Nunca olvidaré esas imágenes ni el horror que me produjeron. Es difícil de
explicar cómo tu mente entiende la lógica incompatibilidad de esas lesiones con
la vida normal, a la vez que tu corazón se resiste y dice “¡nooooo!” El hombre
ha llegado a la luna, hablamos por móviles sin cables, hay inventos para todo.
¿Cómo esto no tiene remedio, cómo no hay vuelta atrás? Yo también había visto
por Internet esa imagen de una niña operada de espina bífida en el vientre de
la madre. Pero ese, por desgracia, tampoco era nuestro caso, y nuestro niño no
era operable. Lo teníamos todo perdido.
Al
día siguiente, con nuevas fuerzas fuimos al Hospital a seguir preguntando, y de
algún modo a prepararnos para cómo iba a ser nuestra vida. De camino, en el
coche comentábamos que al fin y al cabo hay mucha gente que no puede andar, y
tiene dificultades, y no pasa nada. De broma (incluso en esos momentos hay
sitio para el sarcasmo) decíamos que no hay que ir andando siempre. Sin
embargo, una vez en el hospital, el sólo planteamiento de que queríamos seguir
adelante y esperar a que la situación se resolviera por sí misma (“si las
lesiones son tan graves, ¡ya se morirá!”) parecía un agravio. Ya, decir que íbamos
al menos a intentar luchar por nuestro hijo era imposible de plantear. Con
cariño pero con firmeza nos dijeron que estábamos locos, que no sabíamos lo que
estábamos diciendo, ni de lo que estábamos hablando. Aun así fui a neurocirugía
y planteé la posibilidad: ¿qué habría que hacer si esas lesiones no se hubiesen
descubierto hasta el día del parto? (Pues en realidad, yo pasé sin problemas el
“pliegue nucal”, el triple screening, la ecografía de las 20 semanas… y nadie
detectó nada) En otras palabras:
¿Qué
pasaría si yo no aborto –no “interrumpo el embarazo”- y me presento aquí el día
del parto? El neurocirujano me dijo, una vez más con cariño, que sería algo
excepcional puesto que, de entrada, tendría que ser un parto programado entre
los equipos de ginecología, pediatría y neurocirugía. Y no se había dado
todavía el caso de un parto programado de esas características.
No
me daba miedo. Siguiente paso. No tengo la menor esperanza de salvarle la vida.

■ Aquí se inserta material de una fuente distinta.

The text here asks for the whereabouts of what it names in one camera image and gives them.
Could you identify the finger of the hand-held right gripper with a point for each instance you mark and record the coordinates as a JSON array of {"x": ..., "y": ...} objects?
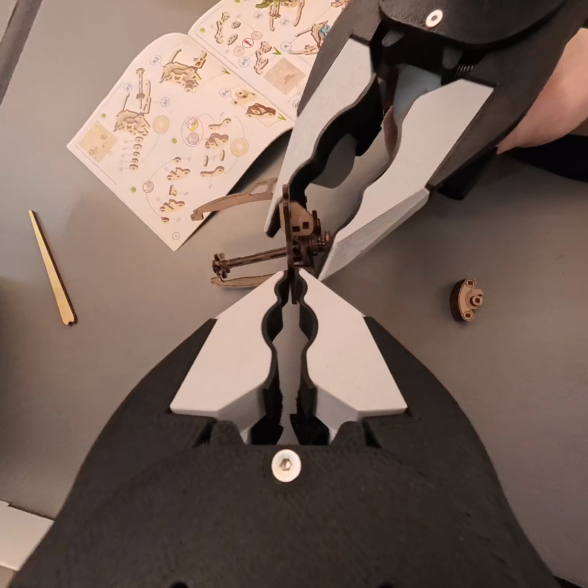
[
  {"x": 321, "y": 105},
  {"x": 413, "y": 183}
]

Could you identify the wooden model assembly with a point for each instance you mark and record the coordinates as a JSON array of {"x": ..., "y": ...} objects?
[{"x": 298, "y": 225}]

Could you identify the assembly instruction booklet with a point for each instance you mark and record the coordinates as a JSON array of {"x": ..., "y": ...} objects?
[{"x": 160, "y": 138}]

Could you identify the person's right hand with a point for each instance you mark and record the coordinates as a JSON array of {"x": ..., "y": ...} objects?
[{"x": 556, "y": 101}]

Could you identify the half-round wooden part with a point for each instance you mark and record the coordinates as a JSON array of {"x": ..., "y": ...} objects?
[{"x": 461, "y": 301}]

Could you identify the thin wooden stick tool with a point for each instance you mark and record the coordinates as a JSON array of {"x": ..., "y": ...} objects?
[{"x": 50, "y": 266}]

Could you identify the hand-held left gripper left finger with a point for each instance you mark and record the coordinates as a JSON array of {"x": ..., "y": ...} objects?
[{"x": 229, "y": 367}]

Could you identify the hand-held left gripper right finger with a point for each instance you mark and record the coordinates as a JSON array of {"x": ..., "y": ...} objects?
[{"x": 349, "y": 367}]

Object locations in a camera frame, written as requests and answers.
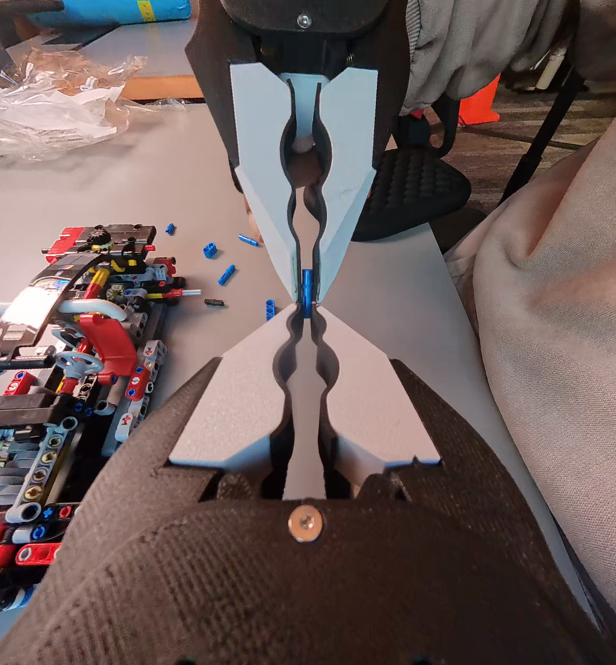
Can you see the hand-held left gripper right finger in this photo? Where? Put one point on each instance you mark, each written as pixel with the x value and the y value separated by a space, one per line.
pixel 380 415

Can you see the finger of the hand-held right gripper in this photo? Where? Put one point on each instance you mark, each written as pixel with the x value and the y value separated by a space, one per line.
pixel 352 130
pixel 258 130

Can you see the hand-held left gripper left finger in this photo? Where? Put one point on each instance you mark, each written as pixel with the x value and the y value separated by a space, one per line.
pixel 225 415

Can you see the long blue lego beam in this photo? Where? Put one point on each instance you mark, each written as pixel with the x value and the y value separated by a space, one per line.
pixel 270 309

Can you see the lego car chassis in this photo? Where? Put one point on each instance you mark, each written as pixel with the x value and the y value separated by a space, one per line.
pixel 105 343

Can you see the long blue lego pin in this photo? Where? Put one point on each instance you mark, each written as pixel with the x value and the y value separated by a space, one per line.
pixel 248 240
pixel 226 275

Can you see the person's right forearm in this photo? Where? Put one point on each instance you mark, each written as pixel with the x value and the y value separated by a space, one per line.
pixel 495 41

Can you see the small blue lego connector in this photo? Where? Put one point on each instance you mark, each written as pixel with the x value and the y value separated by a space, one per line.
pixel 210 250

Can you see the person's right hand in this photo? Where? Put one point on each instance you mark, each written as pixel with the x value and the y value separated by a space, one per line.
pixel 304 171

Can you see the black chair armrest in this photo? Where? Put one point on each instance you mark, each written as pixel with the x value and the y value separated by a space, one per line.
pixel 412 192

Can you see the crumpled clear plastic bags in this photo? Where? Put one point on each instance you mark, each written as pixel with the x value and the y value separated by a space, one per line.
pixel 53 104

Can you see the red metal frame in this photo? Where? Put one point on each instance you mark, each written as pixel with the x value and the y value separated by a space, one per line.
pixel 478 104

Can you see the black chair frame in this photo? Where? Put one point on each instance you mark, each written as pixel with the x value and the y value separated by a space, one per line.
pixel 542 135

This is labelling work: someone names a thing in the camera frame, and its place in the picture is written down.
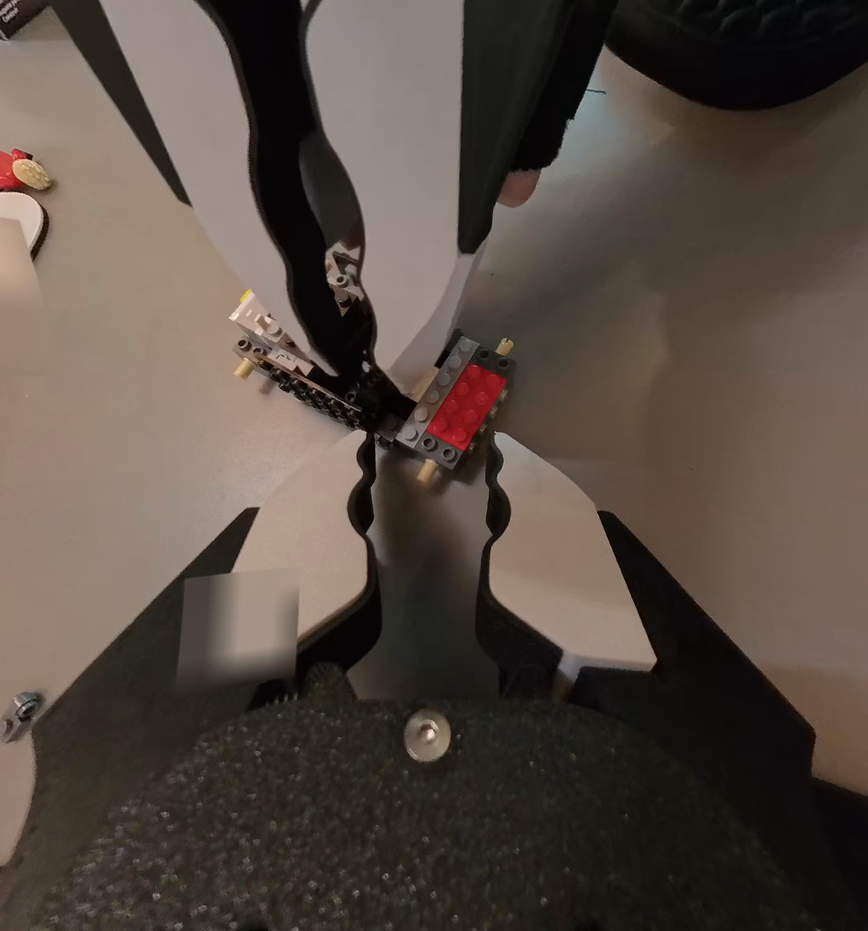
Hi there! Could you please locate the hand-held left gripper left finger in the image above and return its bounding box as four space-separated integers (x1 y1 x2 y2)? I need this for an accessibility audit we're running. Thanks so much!
232 433 384 677

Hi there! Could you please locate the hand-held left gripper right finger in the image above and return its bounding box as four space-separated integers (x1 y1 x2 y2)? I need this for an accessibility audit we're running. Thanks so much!
476 431 658 701

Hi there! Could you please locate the black quilted pad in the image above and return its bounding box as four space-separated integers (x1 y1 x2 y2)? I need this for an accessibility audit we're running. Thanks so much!
605 0 868 112

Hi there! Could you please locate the toy brick car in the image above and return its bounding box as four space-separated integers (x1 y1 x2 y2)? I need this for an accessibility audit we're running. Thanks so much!
229 243 520 487

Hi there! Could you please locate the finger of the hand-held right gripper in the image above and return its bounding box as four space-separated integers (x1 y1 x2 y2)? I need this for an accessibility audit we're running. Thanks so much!
306 0 480 381
101 0 377 397

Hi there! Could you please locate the person's right hand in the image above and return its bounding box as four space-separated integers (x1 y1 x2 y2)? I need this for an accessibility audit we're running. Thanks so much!
498 166 542 210

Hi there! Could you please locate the person's right forearm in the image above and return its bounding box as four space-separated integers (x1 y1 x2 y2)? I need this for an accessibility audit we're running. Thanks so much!
505 0 618 174

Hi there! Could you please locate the small grey toy brick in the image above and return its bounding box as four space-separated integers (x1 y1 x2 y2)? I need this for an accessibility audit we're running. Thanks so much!
0 691 46 743

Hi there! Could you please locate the grey desk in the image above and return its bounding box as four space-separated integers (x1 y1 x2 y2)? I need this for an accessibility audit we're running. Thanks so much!
0 0 868 874

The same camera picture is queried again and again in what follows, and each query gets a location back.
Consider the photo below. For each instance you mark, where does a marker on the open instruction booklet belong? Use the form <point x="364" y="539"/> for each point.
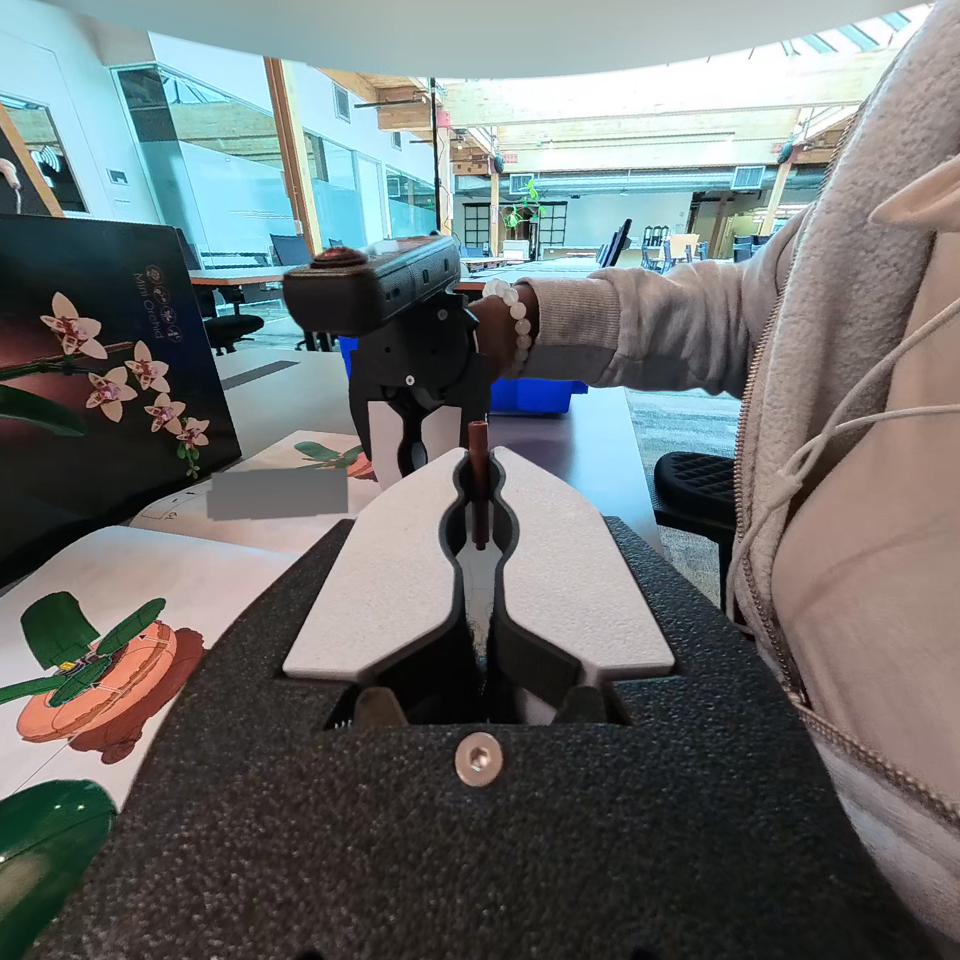
<point x="150" y="570"/>

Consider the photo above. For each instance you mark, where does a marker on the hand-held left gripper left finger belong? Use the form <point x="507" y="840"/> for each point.
<point x="375" y="585"/>

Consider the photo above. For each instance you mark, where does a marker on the blue plastic bin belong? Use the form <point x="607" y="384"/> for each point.
<point x="540" y="396"/>

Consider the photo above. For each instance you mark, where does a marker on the person's right hand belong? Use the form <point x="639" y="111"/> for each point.
<point x="499" y="337"/>

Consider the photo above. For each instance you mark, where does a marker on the wooden top office desk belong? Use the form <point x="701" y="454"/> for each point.
<point x="240" y="276"/>

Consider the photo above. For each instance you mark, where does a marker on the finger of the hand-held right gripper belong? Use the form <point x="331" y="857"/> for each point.
<point x="444" y="435"/>
<point x="386" y="442"/>

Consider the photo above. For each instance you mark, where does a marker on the grey desk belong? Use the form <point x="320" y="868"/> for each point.
<point x="585" y="465"/>

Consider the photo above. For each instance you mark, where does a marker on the white wall hook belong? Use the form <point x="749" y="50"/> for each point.
<point x="7" y="174"/>

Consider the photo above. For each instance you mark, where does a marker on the dark orchid toy set box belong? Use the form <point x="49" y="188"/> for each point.
<point x="112" y="487"/>

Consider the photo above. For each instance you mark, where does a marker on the toy brick flower pot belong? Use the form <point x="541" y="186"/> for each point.
<point x="52" y="840"/>

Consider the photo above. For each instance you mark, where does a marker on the green hanging plant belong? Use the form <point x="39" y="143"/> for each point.
<point x="525" y="199"/>

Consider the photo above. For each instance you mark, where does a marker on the dark computer monitor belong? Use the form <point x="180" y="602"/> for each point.
<point x="616" y="244"/>

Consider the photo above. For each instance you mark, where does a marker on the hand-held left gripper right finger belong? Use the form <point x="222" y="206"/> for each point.
<point x="585" y="585"/>

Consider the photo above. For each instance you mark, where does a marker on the brown toy stem rod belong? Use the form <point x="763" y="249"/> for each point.
<point x="478" y="480"/>

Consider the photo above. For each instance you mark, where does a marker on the black office chair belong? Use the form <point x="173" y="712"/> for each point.
<point x="232" y="326"/>

Sé que se va a morir, pero cuando nazca me lo llevaré a mi casa, y que se muera
con su hermana, con su padre y con su madre. En su casa y en su cama. Otra vez
la dulce oposición: “No te lo puedes llevar a tu casa, si llegara a nacer,
tendría que estar por lo menos tres meses ingresado. Tendríamos que hacer lo
posible para mejorar, aunque sea ínfimamente, su existencia. Ten en cuenta que
ahora no puede nacer (yo estaba en la semana 22, de casi 5 meses) y sus
lesiones habrán evolucionado a peor. Para entonces tendrá las extremidades
inferiores deformadas por la ausencia de movimiento que haya tonificado sus
tendones y músculos, y esas deformidades se reparan en no menos de 9 o 10
operaciones. Y esa es la parte fácil.
En
el cerebro hay que colocarle una válvula que drene el líquido y alivie la hidrocefalia;
hay que romper el cráneo para que lo que queda de cerebro se pueda expandir y
podamos salvar algo de él; y la lesión de la columna hay que cerrarla. Vamos,
si nace, a tu casa no te vas.”
A
contrarreloj me puse a buscar a cualquiera que me pudiera ayudar, animar,
arrojar luz en ese túnel. Al mismo tiempo, no quería decir nada a la persona
equivocada para que nada ni nadie me condicionase.
Estaba
aturdida, pero tenía las suficientes luces como para intuir que, hiciera lo que
hiciese, aquello iba a pesarme durante mucho tiempo. No estaba dispuesta a
soportar un mal consejo. Con todas las consecuencias, haría lo que yo creyese.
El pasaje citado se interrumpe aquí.